The Scott Coho run is the major wild Coho population in the Klamath River system. Scott Coho spawn and rear in Scott Valley, once called “Beaver Valley,” located near Fort Jones. The run has numbered over 1,000 adult Coho spawners as recently as 2013, but numbered less than 100 as recently as the 2008-09 drought years (Figure 1).
Scott Coho include three distinct sub-populations that have developed because the vast majority of spawners are three years old.

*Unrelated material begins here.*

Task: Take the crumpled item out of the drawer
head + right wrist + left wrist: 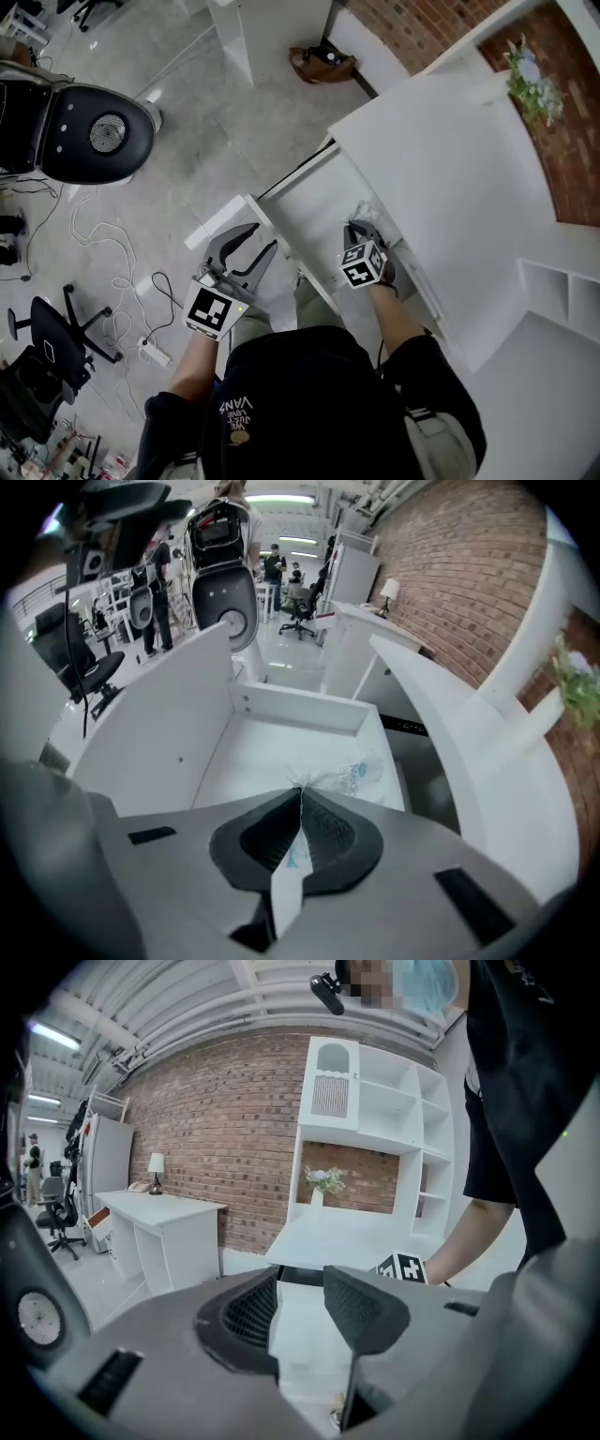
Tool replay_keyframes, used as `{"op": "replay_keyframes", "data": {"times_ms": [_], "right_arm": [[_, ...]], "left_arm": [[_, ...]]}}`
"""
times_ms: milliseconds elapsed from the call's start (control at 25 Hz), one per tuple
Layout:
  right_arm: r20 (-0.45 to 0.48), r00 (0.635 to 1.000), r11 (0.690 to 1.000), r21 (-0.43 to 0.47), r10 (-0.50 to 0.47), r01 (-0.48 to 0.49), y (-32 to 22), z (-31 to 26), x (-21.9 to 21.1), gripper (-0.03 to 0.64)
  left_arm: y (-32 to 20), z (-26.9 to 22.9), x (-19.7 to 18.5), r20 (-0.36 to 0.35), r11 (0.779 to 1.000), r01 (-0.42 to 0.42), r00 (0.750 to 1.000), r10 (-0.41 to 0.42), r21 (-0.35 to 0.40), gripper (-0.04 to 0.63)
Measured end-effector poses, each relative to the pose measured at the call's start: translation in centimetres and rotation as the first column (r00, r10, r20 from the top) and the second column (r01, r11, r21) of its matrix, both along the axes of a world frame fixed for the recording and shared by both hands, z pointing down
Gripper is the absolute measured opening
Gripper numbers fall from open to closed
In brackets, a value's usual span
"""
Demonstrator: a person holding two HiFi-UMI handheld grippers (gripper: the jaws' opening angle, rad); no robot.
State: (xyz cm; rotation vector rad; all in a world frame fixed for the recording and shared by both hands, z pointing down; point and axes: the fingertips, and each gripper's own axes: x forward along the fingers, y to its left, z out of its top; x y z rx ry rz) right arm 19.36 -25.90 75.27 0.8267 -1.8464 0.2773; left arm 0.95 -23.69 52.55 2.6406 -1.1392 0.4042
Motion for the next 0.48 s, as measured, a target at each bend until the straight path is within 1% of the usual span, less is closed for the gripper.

One subgroup, the 2007-2010-2013 sub-group, dominated the population in the recent past, but declined sharply in 2016. The other two sub-groups have increased slightly since 2008 and 2009 lows.

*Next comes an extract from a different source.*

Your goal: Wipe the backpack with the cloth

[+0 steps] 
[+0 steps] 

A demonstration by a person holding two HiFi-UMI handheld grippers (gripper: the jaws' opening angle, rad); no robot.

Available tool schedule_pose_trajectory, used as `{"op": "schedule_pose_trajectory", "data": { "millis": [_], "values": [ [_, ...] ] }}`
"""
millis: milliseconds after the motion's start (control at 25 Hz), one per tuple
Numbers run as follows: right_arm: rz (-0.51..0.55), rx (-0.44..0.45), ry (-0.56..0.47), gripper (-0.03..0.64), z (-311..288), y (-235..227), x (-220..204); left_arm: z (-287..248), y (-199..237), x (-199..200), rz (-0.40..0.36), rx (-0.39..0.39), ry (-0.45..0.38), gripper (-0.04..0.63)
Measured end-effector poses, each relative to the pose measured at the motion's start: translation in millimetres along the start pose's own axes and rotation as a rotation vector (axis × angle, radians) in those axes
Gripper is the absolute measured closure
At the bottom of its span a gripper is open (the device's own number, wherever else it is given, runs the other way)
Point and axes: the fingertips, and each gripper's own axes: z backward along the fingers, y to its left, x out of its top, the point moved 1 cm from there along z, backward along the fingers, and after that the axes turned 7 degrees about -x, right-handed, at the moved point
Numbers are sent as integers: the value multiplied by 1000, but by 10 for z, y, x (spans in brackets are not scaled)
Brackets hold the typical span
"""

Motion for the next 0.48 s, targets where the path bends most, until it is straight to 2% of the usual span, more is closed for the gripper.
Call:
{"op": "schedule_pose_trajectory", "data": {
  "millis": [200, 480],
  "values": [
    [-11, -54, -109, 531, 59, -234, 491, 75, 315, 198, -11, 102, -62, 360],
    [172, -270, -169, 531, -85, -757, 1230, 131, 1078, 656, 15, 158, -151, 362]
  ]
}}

The spawner-recruit relationship (Figure 2) shows a generally positive relationship between the number of spawners and recruits three years later for each sub-group and the overall population with one distinct outlier (the sharply lower 2016 run). So why was the 2013 run so high and the brood-year 2013 run in 2016 so poor?
1. 2013’s Good Run
The 2013 run (brood year 2010) got off to a great start in wet water year 2011. Flows for the fall 2010 spawning run were good from November through January [Figure 3), which ensured spawner access and good spawning conditions throughout Scott Valley. Flows were also good through the spring and fall of 2011 (Figure 4), ensuring good smolt production and a subsequent strong run in 2013.
2. 2016’s Poor Run
The strong run in 2013 spawned in brood year 2013, which got off to a rocky start in dry water year 2013-14. Flows in fall-winter 2013-14 encountered by the strong 2013 run were very low through the early winter spawning season (Figure 5), leading to an unusually protracted run of adult spawners (Figure 6) and poor accessibility to good spawning areas. Spawning habitat quality and quantity likely also suffered from low flows. Flows were then very low from spring through fall of 2014 (Figure 7), likely resulting in poor over-summer survival and low smolt production for brood year 2013.

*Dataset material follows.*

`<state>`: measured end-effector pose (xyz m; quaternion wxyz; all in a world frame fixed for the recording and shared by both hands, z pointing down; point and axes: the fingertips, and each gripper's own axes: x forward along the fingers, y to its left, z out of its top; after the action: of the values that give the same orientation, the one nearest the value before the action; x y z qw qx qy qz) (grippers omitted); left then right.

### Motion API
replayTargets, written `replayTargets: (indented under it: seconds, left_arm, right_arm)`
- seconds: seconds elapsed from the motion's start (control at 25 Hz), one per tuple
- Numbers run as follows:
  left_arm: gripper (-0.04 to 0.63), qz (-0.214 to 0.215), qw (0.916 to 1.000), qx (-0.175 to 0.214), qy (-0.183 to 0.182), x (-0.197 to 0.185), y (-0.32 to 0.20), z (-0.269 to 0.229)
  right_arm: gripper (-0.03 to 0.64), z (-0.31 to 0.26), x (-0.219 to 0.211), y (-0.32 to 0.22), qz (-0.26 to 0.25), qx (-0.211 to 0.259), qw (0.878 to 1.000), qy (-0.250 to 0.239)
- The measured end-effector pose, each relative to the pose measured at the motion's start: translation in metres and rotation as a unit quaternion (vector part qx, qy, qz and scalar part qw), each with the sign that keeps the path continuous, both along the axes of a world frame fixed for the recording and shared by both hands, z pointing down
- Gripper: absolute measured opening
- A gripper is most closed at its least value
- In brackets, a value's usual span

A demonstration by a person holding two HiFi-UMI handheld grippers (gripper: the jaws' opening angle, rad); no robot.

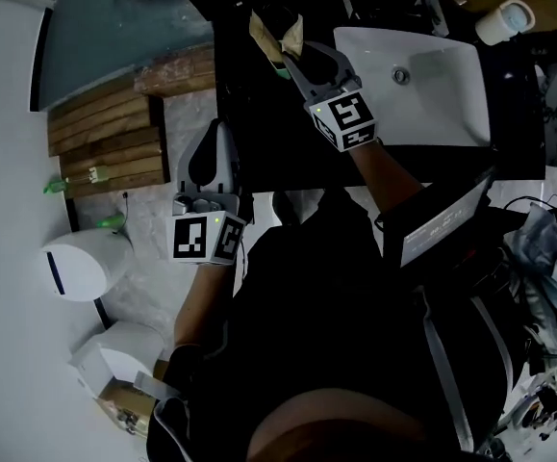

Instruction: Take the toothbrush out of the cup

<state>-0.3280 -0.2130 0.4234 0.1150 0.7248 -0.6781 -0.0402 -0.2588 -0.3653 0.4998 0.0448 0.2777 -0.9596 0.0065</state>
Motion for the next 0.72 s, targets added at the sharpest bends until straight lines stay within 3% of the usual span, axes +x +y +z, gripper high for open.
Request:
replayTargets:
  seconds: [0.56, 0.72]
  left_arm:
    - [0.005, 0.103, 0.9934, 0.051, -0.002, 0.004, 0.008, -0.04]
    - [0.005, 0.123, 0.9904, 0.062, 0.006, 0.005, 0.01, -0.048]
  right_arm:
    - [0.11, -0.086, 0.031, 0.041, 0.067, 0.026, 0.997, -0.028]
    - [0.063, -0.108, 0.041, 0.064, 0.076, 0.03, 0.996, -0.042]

In conclusion, the Scott Coho salmon population continues to suffer from low seasonal streamflow, especially in drought years like water year 2013-14. The population would benefit from improved summer-through-fall streamflows. It will also benefit from the watershed habitat restoration actions being implemented by landowners, CalTrout, the Scott River Watershed Council, Siskiyou RCD, Scott River Water Trust, California Department of Fish and Wildlife, Quartz Valley Indian Reservation, and other stakeholders.